▶ [Problem] The answer must reproduce exactly the lines from the one with "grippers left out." through the end of the material, and it must contain no pictures.

▶ [Stored data]
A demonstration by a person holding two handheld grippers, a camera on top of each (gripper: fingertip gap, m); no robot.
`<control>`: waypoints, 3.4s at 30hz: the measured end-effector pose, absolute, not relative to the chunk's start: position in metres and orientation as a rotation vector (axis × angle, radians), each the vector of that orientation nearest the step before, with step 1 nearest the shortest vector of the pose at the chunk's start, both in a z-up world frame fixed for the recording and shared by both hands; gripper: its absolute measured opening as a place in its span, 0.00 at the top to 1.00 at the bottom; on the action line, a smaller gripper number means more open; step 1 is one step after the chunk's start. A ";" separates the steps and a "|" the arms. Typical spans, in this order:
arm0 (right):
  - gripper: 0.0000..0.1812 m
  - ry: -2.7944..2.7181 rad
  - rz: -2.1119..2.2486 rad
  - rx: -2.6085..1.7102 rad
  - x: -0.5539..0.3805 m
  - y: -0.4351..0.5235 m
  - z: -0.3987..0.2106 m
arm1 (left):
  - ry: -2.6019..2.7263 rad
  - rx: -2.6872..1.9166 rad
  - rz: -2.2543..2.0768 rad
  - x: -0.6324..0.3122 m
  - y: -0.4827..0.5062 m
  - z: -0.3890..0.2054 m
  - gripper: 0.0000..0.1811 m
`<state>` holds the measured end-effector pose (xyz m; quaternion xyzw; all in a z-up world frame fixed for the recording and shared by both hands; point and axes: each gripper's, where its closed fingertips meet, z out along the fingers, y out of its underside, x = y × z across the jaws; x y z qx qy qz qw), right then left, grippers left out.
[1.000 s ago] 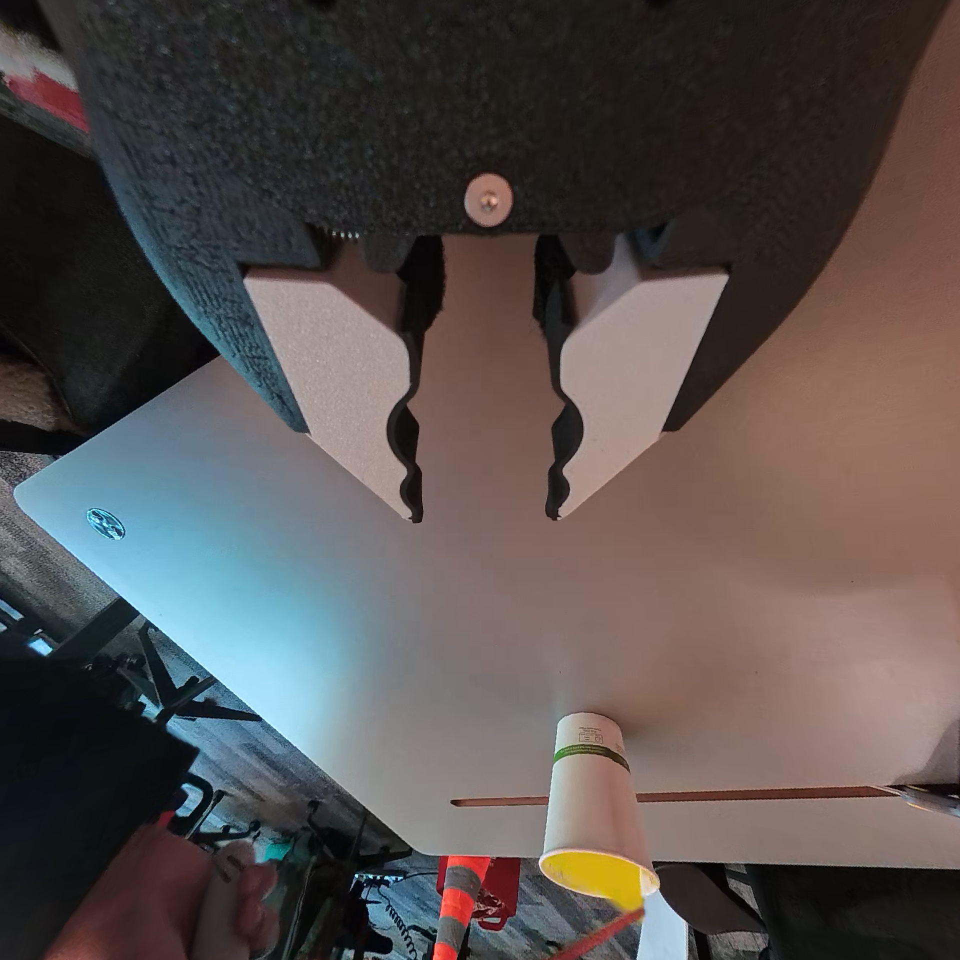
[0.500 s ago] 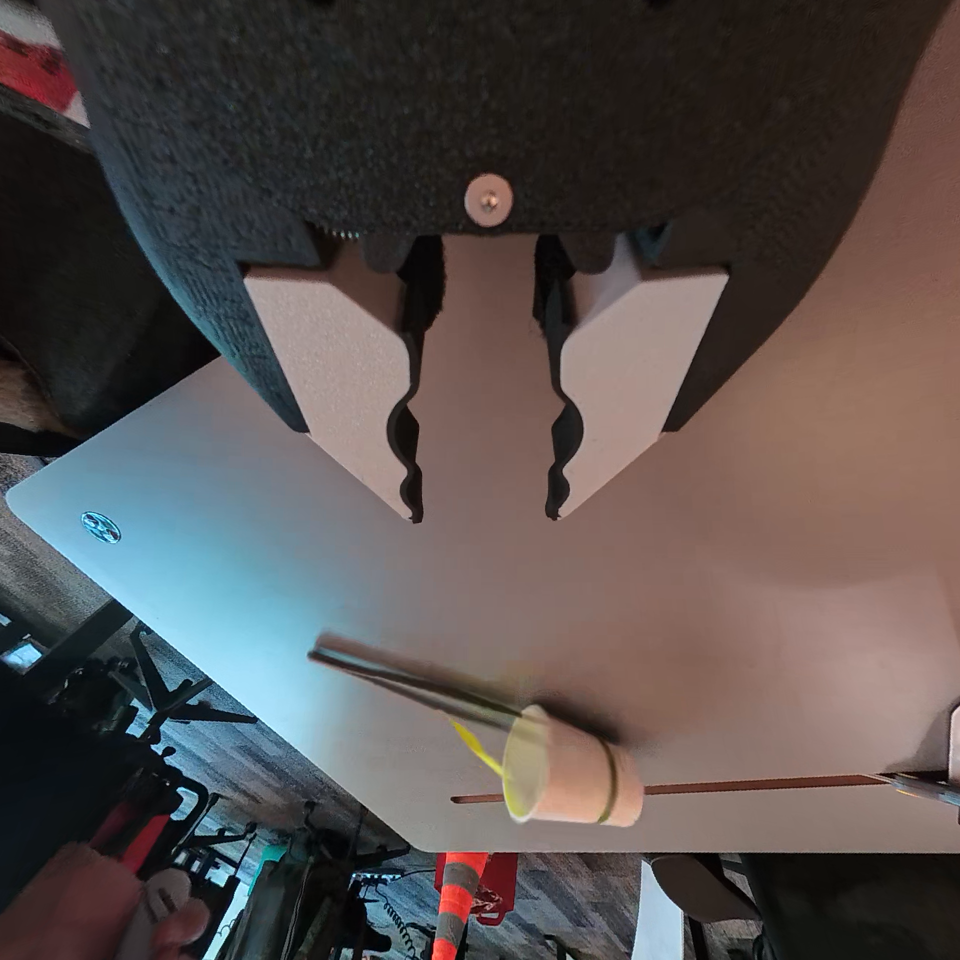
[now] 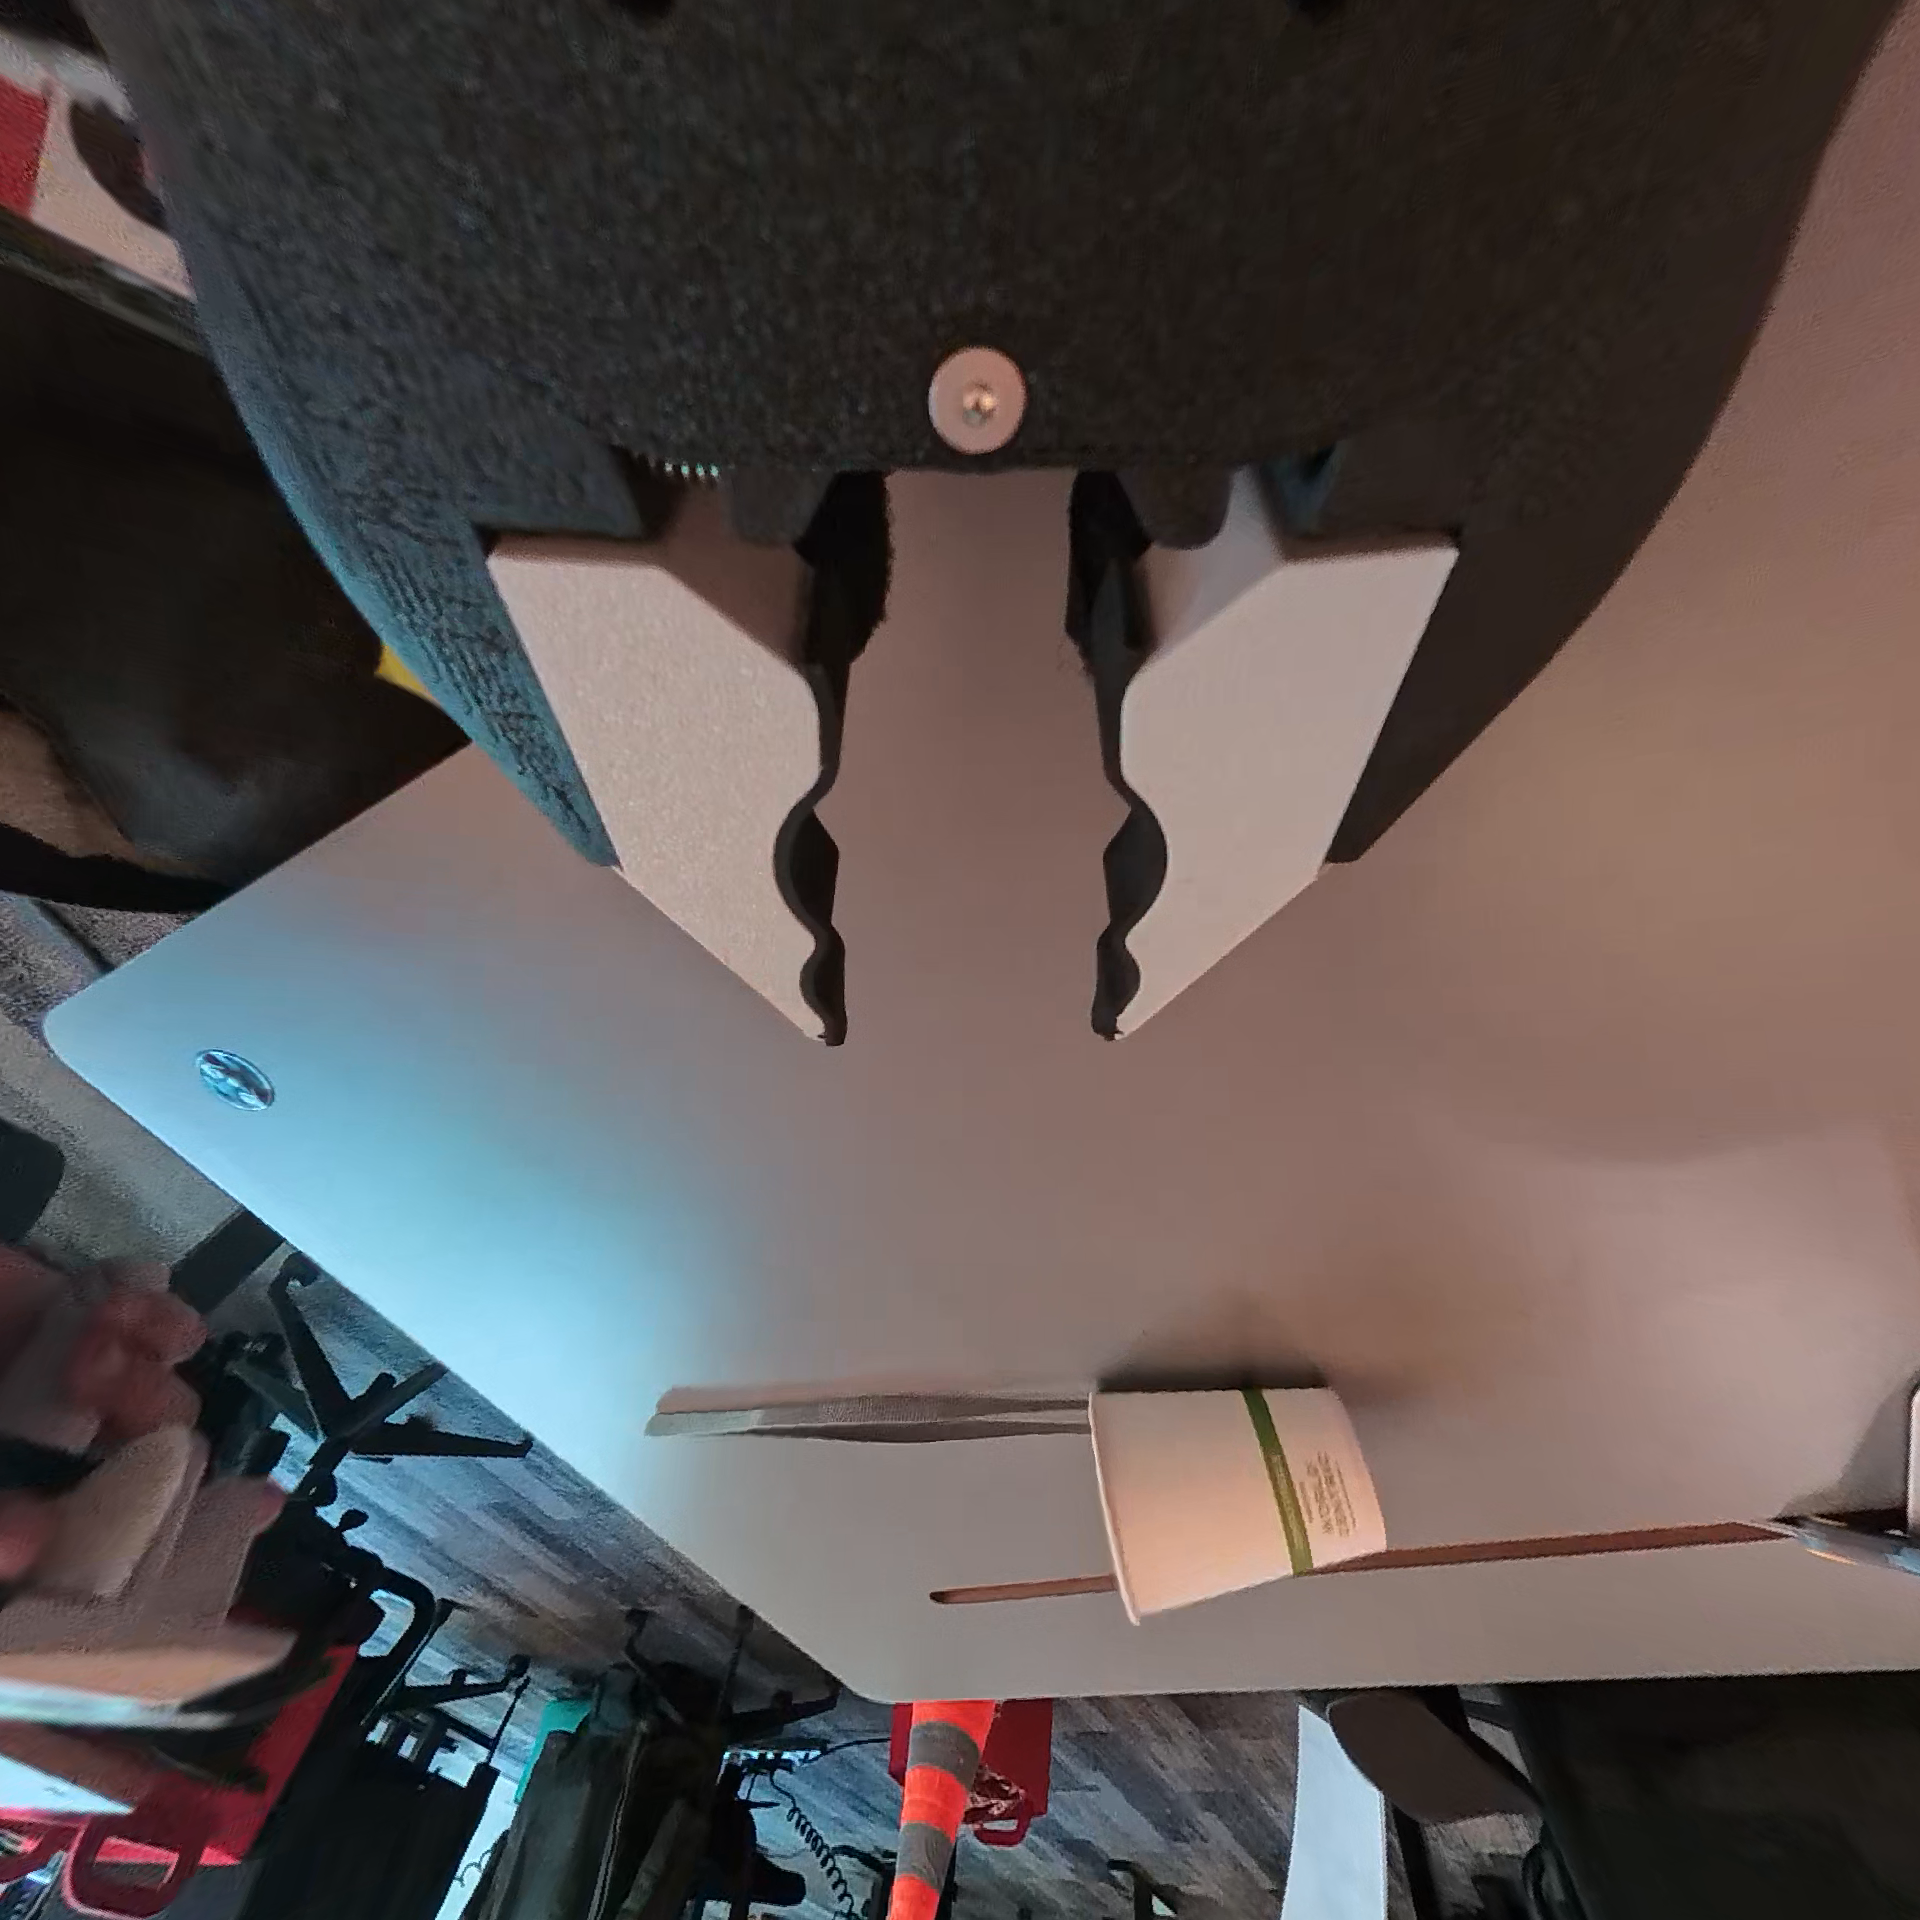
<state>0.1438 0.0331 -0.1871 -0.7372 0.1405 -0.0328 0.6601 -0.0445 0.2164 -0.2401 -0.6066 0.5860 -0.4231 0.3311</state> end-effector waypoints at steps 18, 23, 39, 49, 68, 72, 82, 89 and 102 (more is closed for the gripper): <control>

▶ [Exercise result]
`<state>` holds the measured end-effector pose (xyz m; quaternion xyzw; all in a z-up world frame fixed for the recording and shared by both hands; point and axes: each gripper's, where its closed fingertips meet, z out along the fingers, y out of its underside, x = y × z across the jaws; x y z qx qy qz qw), right then left, grippers left out.
[1.000 s ago] 
[0.500 s ago] 
[now] 
<state>0.1438 0.0331 -0.1871 -0.7372 0.1405 -0.0328 0.6601 -0.0445 0.2164 -0.2401 -0.6066 0.5860 -0.4231 0.3311</state> end-effector waypoints at steps 18, 23, 39, 49, 68, 72, 82, 89 and 102 (more is closed for the gripper): <control>

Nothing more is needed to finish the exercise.